The (anti-)German ideology: Towards a critique of anti-German “communism”
 
Ive got a Kurz pamphlet called No Revolution Anywhere - basically says activists are shit, not enough theory, we all need to learn from our mistakes more and work out what we really really want.

Its published by a little thing called Chronos Publications. On first page it says they were going to translate and publish lots of Kurz/Exit stuff... I dont know if they did.

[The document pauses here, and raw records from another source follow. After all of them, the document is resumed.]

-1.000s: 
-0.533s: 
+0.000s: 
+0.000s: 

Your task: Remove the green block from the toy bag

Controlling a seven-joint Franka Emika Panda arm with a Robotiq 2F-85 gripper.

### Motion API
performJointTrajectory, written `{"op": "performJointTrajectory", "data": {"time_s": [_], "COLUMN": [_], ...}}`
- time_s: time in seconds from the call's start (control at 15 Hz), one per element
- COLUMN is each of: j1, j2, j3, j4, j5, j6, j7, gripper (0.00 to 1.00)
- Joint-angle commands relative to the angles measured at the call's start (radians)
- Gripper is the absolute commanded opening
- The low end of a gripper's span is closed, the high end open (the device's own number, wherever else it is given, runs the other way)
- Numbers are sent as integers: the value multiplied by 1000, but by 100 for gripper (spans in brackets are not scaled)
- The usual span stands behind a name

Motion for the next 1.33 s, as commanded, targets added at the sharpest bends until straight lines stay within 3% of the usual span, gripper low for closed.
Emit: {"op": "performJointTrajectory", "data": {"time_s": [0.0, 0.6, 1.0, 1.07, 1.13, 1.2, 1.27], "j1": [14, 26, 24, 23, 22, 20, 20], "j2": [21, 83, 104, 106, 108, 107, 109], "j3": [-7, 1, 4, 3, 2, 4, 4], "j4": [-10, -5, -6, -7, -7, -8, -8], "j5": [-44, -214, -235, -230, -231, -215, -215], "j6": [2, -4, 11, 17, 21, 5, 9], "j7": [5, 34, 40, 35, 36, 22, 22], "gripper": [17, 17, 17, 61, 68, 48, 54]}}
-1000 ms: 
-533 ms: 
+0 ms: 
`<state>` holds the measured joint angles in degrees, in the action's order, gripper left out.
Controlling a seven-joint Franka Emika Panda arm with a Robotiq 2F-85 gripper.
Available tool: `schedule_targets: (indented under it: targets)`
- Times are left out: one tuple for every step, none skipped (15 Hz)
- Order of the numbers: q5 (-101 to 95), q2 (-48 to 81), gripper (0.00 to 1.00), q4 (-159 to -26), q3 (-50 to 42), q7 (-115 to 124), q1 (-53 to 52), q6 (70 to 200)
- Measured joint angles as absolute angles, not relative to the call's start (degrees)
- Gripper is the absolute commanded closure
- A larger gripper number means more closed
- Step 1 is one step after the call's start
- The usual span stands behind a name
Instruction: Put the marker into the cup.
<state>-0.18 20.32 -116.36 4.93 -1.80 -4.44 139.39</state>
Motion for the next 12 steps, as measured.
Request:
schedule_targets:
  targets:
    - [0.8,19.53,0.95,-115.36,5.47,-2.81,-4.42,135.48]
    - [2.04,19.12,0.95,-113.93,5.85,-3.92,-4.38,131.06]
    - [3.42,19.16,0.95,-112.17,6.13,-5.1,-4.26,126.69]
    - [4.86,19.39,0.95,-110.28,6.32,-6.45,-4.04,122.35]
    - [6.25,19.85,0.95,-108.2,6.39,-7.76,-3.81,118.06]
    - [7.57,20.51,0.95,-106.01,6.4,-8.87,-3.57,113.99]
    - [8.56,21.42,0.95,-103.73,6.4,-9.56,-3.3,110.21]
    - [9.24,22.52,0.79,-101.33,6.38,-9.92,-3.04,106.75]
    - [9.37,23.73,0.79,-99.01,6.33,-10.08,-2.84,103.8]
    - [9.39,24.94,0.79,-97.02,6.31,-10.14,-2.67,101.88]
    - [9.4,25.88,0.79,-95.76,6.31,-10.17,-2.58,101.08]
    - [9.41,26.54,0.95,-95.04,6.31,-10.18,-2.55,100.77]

They dont have a website but just a address. If you can be arsed send them a SAE envelope asking them to tell you want to know....

Chronos Publications
BM Chronos
London WC1N 3XX

?Weird address ... no street name... google says Old Gloucester Street

Hope thats some help
 
sihhi butchersapron Knotted

In their critique of Rosa Luxemburg, Grossman and Mattick correctly retreated from circulation to the production of surplus value itself, and determined the essence of the crisis as the overaccumulation of capital, which in the sphere of circulation can appear as overproduction, but is not essentially determined by this fact. This development in crisis theory came at the cost that it dispensed with the inverted theory of Rosa Luxemburg that remained fixated on circulation along with its fruitful account of an historically absolutely finite developmental logic of capital. The reason for this can be found in the fact that Grossman and Mattick went back to the process of production, but not to the contradiction between the development of productivity and production’s objectivity of value. To this extent they therefore remained, like all previous crisis theorists, restricted and value-immanent, and thus unable to identify the contradiction in the concept of productive labor itself. Grossman’s attempt to adhere to theory of collapse all the same thus remained restricted to a highly dubious value-immanent mathematical example, which (like the earlier crisis debate) took as its starting point not the conceptual derivation of value and of productive labor, but the “schemata of reproduction” of the second volume of Capital, and which thus remained from the start apprehended within the surface-level mediations of the market. Paul Mattick thus ultimately no more adhered to a concretely derivable theory of collapse than did Grossman.

The reason for this can be found in the fact that Grossman and Mattick went back to the process of production, but not to the contradiction between the development of productivity and production’s objectivity of value. To this extent they therefore remained, like all previous crisis theorists, restricted and value-immanent, and thus unable to identify the contradiction in the concept of productive labor itself.

What on earth is value-immanent supposed to mean? A mental abstract of sorts? This passage is quite dubious TBF.

The Crisis of Exchange Value: Science as Productive Force; Productive Labor; and Capitalist Reproduction (1986)
 
sihhi butchersapron Knotted



The reason for this can be found in the fact that Grossman and Mattick went back to the process of production, but not to the contradiction between the development of productivity and production’s objectivity of value. To this extent they therefore remained, like all previous crisis theorists, restricted and value-immanent, and thus unable to identify the contradiction in the concept of productive labor itself.

What on earth is value-immanent supposed to mean? A mental abstract of sorts? This passage is quite dubious TBF.

The Crisis of Exchange Value: Science as Productive Force; Productive Labor; and Capitalist Reproduction (1986)

what is

the contradiction in the concept of productive labor itself.
?

(genuine question)
 
Michael Prigent died on the 20th btw

Ah that's sad. He was generally proper ranty and angry the few times I spoke to him but then was completely lovely when I saw him at the radical bookfair last year and bought that Postone anti-semitism pamphlet off him (for the second time but I did actually read it this time).
 
Ah that's sad. He was generally proper ranty and angry the few times I spoke to him but then was completely lovely when I saw him at the radical bookfair last year and bought that Postone anti-semitism pamphlet off him (for the second time but I did actually read it this time).
This may spark me to finally read The Kurz book The Substance of Capital that he published a few years back. Just doesn't feel very urgent though.